NECの新野隆社長は10日、朝日新聞などの取材に応じ、優秀な研究者獲得に向けて若手の報酬の上限を設けない新制度を導入する方針を示した。他社との競合が激しい人工知能(AI)技術やサイバーセキュリティーなどの分野を強化するため、「グローバルで通用する募集体系をめざす」という。
新たな高額報酬制度は10月から導入する。AI技術などの研究を担う中央研究所の若手研究者20人程度が対象。新卒や中途採用、在職中も含め、学会での論文発表といった実績が評価されれば、賞与の上限をなくす。20~30代の若手も年収1千万円超になることもあるという。新野氏は「海外の報酬は高額だが、国内では必ずしもそうではなかった」とし、高額報酬の可能性を打ち出すことで「(人材の)獲得も流出防止もマネージ(管理)していく」と話した。

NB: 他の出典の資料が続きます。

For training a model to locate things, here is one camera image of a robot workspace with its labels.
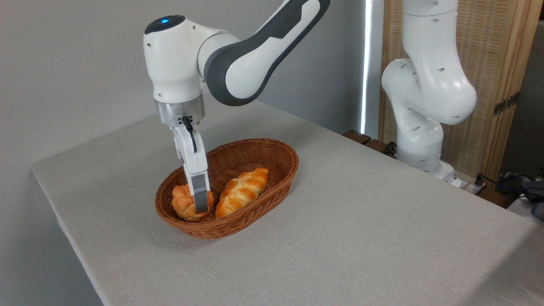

また、次世代通信規格「5G」サービスでは、基地局を手がけるNECにとって需要取り込みの機会となる。米中通商摩擦の影響で、基地局向け機器で高シェアの中国・華為技術(ファーウェイ)を排除する動きがあるが、新野氏は「(基地局事業で)我々にもチャンスがあるかもしれないが、それよりも米中摩擦の影響が長引いて全体的に景気が下ぶれるリスクの方が心配だ」との見方を示した。
基地局にも使われる半導体をめぐっては、日本政府の半導体関連素材の対韓輸出規制強化により韓国半導体メーカーへの影響が懸念されている。新野氏は「韓国からいろんな半導体を買っているが、具体的にどんな影響があるかは想定できない」と述べるにとどめた。